In 1972 news director Ernie Schultz hired Pam Henry and she became the first female television reporter in Oklahoma. While at WKY she became the first female to anchor a news broadcast in Oklahoma. She had contracted polio at age 14 months and had been the national Poster Child for the March of Dimes in 1959. She had a 30-year career in television news despite walking on crutches.

Over the years, Oklahoma Publishing acquired several other television and radio stations, including WTVT in Tampa, Florida (in 1956), WVTV in Milwaukee (in 1966), KHTV in Houston (launched in 1967), and KTVT in Fort Worth, Texas (in 1971). WKY-TV was their flagship outlet, and Oklahoma Publishing called their television subsidiary the WKY Television System. When the Federal Communications Commission disallowed same market co-ownership of newspapers and broadcast licenses in the early 1970s, the combination of the Daily Oklahoman and WKY-AM-TV was grandfathered under the new rule. But in 1976, WKY-TV was sold to Universal Communications, a subsidiary of the Detroit-based Evening News Association. Universal Communications changed channel 4’s call letters to KTVY after the sale was finalized. Oklahoma Publishing retained WKY radio, and its television group was rechristened Gaylord Broadcasting, after the family which owned the company.

The Gannett Company bought the Evening News Association in 1986. Gannett had owned KOCO-TV since 1979, and FCC rules of the time forced Gannett to sell KTVY (along with KOLD-TV in Tucson, Arizona and WALA-TV in Mobile, Alabama) to Knight Ridder Broadcasting after just one day of ownership. In 1989, Knight Ridder sold all of its broadcasting properties to separate buyers, with KTVY going to Palmer Communications, owner of fellow NBC affiliate WHO-TV in Des Moines, Iowa. Palmer changed the station’s call letters to the current KFOR-TV in 1990. The New York Times Company purchased the two stations in 1996.

KFOR-TV eventually became the first station in the country to introduce color Doppler weather radar and in the 1990s, becoming the first television station to broadcast pictures and video of severe weather via cell phones.

On the evening of June 13, 1998, a severe thunderstorm which produced several tornadoes in northern Oklahoma City, including one that hit the Frontier City amusement park, destroyed the old WKY-AM-TV tower not far from KFOR-TV’s studios.

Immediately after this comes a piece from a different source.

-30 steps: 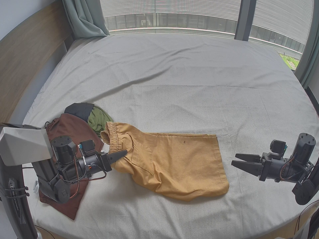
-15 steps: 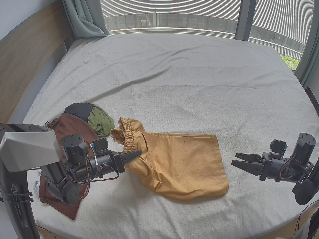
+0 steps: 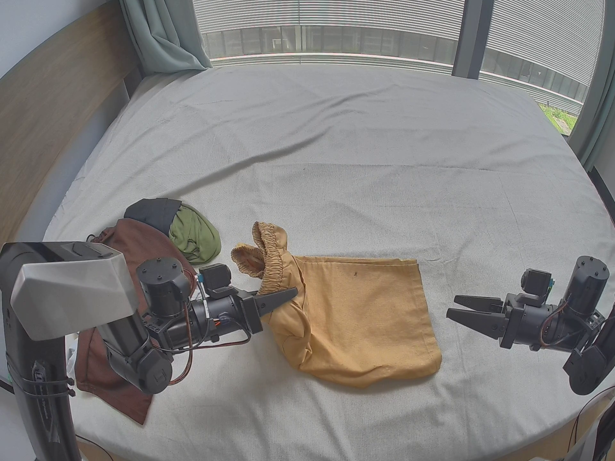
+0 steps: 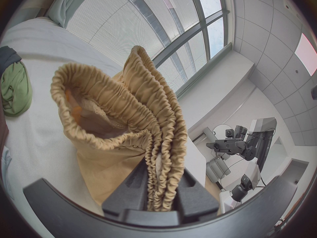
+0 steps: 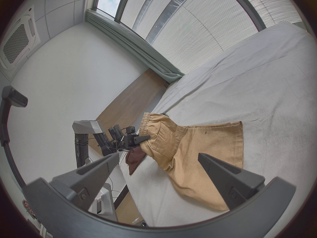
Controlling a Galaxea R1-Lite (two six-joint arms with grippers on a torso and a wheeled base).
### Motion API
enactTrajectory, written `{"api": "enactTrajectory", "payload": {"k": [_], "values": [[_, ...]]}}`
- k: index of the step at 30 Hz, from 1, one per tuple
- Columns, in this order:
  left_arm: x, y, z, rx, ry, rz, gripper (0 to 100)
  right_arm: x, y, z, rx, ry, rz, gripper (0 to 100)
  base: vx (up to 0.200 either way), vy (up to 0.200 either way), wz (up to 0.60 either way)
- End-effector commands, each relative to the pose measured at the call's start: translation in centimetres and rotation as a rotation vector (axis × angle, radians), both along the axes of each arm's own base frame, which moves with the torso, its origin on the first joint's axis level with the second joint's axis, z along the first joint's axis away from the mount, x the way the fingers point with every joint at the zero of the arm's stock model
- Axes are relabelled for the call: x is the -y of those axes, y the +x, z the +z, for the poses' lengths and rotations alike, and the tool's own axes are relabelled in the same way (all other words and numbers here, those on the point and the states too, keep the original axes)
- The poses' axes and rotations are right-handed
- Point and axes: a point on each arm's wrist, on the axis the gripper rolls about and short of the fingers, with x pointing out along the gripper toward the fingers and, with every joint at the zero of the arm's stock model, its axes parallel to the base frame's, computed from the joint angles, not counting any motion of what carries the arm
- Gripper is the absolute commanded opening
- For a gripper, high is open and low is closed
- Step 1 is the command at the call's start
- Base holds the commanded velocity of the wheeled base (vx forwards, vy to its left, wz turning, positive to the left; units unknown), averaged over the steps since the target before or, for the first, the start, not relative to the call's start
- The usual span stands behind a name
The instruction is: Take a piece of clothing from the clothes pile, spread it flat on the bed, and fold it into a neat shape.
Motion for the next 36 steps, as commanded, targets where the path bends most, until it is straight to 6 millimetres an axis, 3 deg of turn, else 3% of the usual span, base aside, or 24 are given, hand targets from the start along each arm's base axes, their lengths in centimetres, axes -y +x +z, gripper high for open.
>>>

KFOR became the first television station in Oklahoma City to launch a digital signal in June 1999.

On September 13, 2006, The New York Times Company announced that it plans to sell off its television stations, including KFOR and KAUT. On January 4, 2007, the New York Times Company entered into an agreement to sell the stations. On May 7, 2007, KFOR and KAUT officially became part of Local TV LLC.